[Records from a dataset]
::::

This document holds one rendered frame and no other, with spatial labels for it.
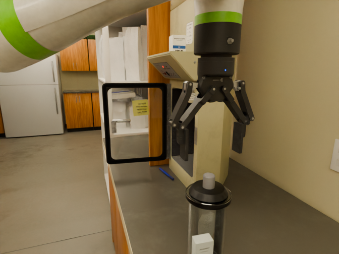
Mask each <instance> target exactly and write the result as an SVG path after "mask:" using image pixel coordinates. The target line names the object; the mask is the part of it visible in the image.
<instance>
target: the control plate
mask: <svg viewBox="0 0 339 254"><path fill-rule="evenodd" d="M153 64H154V65H155V66H156V67H157V69H158V70H159V71H160V72H161V73H162V74H163V73H166V72H168V74H169V73H170V76H169V75H168V74H166V75H165V74H163V75H164V76H165V77H168V78H180V76H179V75H178V74H177V73H176V72H175V71H174V70H173V69H172V67H171V66H170V65H169V64H168V63H167V62H160V63H153ZM162 66H163V67H162ZM166 66H167V67H166ZM171 73H172V74H171ZM173 73H174V74H173ZM180 79H181V78H180Z"/></svg>
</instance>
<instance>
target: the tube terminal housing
mask: <svg viewBox="0 0 339 254"><path fill-rule="evenodd" d="M194 19H195V12H194V0H186V1H185V2H183V3H182V4H181V5H179V6H178V7H176V8H175V9H173V10H172V11H171V13H170V36H172V35H186V24H187V23H189V22H191V21H193V44H189V45H186V51H189V52H194ZM232 57H234V58H235V67H234V75H233V77H232V80H233V82H234V81H235V73H236V60H237V55H232ZM184 81H186V80H176V79H169V83H170V84H172V87H171V114H172V89H178V88H179V89H182V88H183V82H184ZM232 115H233V114H232V113H231V112H230V110H229V109H228V107H227V106H226V105H225V103H224V102H217V101H216V102H212V103H209V102H206V103H205V104H204V105H203V106H202V107H201V108H200V109H199V111H198V112H197V113H196V115H195V127H197V145H195V144H194V161H193V177H191V176H190V175H189V174H188V173H187V172H186V171H185V170H184V169H183V168H182V167H181V166H180V165H179V164H178V163H177V162H176V161H175V160H174V159H173V158H172V155H171V159H169V168H170V169H171V171H172V172H173V173H174V174H175V175H176V176H177V177H178V179H179V180H180V181H181V182H182V183H183V184H184V185H185V187H188V186H189V185H190V184H192V183H194V182H196V181H198V180H203V174H205V173H208V172H209V173H213V174H214V175H215V181H217V182H219V183H221V184H222V185H223V183H224V181H225V179H226V177H227V175H228V169H229V155H230V142H231V128H232ZM171 146H172V127H171Z"/></svg>
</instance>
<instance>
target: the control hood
mask: <svg viewBox="0 0 339 254"><path fill-rule="evenodd" d="M146 58H147V59H148V61H149V62H150V63H151V64H152V65H153V66H154V67H155V68H156V69H157V67H156V66H155V65H154V63H160V62H167V63H168V64H169V65H170V66H171V67H172V69H173V70H174V71H175V72H176V73H177V74H178V75H179V76H180V78H181V79H180V78H168V77H165V76H164V75H163V74H162V73H161V72H160V71H159V70H158V69H157V70H158V71H159V72H160V73H161V75H162V76H163V77H164V78H166V79H176V80H186V81H197V79H198V76H197V63H198V58H200V56H198V55H195V54H194V52H189V51H168V52H163V53H159V54H155V55H150V56H148V57H146Z"/></svg>
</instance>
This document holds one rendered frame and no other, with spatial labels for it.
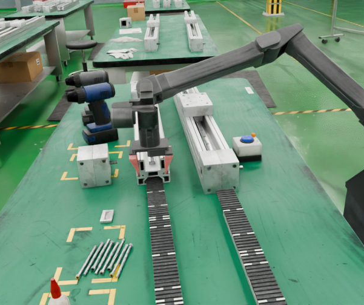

::::

(TASK PROMPT):
Would you retype each line above exactly and skip every image?

(TASK OUTPUT):
This document holds one rendered frame and no other, with spatial labels for it.
Mask each <instance> target exactly and write the result as an SVG path after "mask:" using image pixel coordinates. The target line names the object; the mask is the part of it visible in the image.
<instance>
target: the control plate
mask: <svg viewBox="0 0 339 254"><path fill-rule="evenodd" d="M153 64H154V65H155V66H156V67H157V69H158V70H159V71H160V72H161V73H162V74H163V73H166V72H168V74H169V73H170V76H169V75H168V74H166V75H165V74H163V75H164V76H165V77H168V78H180V76H179V75H178V74H177V73H176V72H175V71H174V70H173V69H172V67H171V66H170V65H169V64H168V63H167V62H160V63H153ZM162 66H163V67H162ZM166 66H167V67H166ZM171 73H172V74H171ZM173 73H174V74H173ZM180 79H181V78H180Z"/></svg>
</instance>
<instance>
target: the tube terminal housing
mask: <svg viewBox="0 0 339 254"><path fill-rule="evenodd" d="M194 19H195V12H194V0H186V1H185V2H183V3H182V4H181V5H179V6H178V7H176V8H175V9H173V10H172V11H171V13H170V36H172V35H186V24H187V23H189V22H191V21H193V44H189V45H186V51H189V52H194ZM232 57H234V58H235V67H234V75H233V77H232V80H233V82H234V81H235V73H236V60H237V55H232ZM184 81H186V80H176V79H169V83H170V84H172V87H171V114H172V89H178V88H179V89H182V88H183V82H184ZM232 115H233V114H232V113H231V112H230V110H229V109H228V107H227V106H226V105H225V103H224V102H217V101H216V102H212V103H209V102H206V103H205V104H204V105H203V106H202V107H201V108H200V109H199V111H198V112H197V113H196V115H195V127H197V145H195V144H194V161H193V177H191V176H190V175H189V174H188V173H187V172H186V171H185V170H184V169H183V168H182V167H181V166H180V165H179V164H178V163H177V162H176V161H175V160H174V159H173V158H172V155H171V159H169V168H170V169H171V171H172V172H173V173H174V174H175V175H176V176H177V177H178V179H179V180H180V181H181V182H182V183H183V184H184V185H185V187H188V186H189V185H190V184H192V183H194V182H196V181H198V180H203V174H205V173H208V172H209V173H213V174H214V175H215V181H217V182H219V183H221V184H222V185H223V183H224V181H225V179H226V177H227V175H228V169H229V155H230V142H231V128H232ZM171 146H172V127H171Z"/></svg>
</instance>
<instance>
target: the control hood
mask: <svg viewBox="0 0 339 254"><path fill-rule="evenodd" d="M146 58H147V59H148V61H149V62H150V63H151V64H152V65H153V66H154V67H155V68H156V69H157V67H156V66H155V65H154V63H160V62H167V63H168V64H169V65H170V66H171V67H172V69H173V70H174V71H175V72H176V73H177V74H178V75H179V76H180V78H181V79H180V78H168V77H165V76H164V75H163V74H162V73H161V72H160V71H159V70H158V69H157V70H158V71H159V72H160V73H161V75H162V76H163V77H164V78H166V79H176V80H186V81H197V79H198V76H197V63H198V58H200V56H198V55H195V54H194V52H189V51H168V52H163V53H159V54H155V55H150V56H148V57H146Z"/></svg>
</instance>
This document holds one rendered frame and no other, with spatial labels for it.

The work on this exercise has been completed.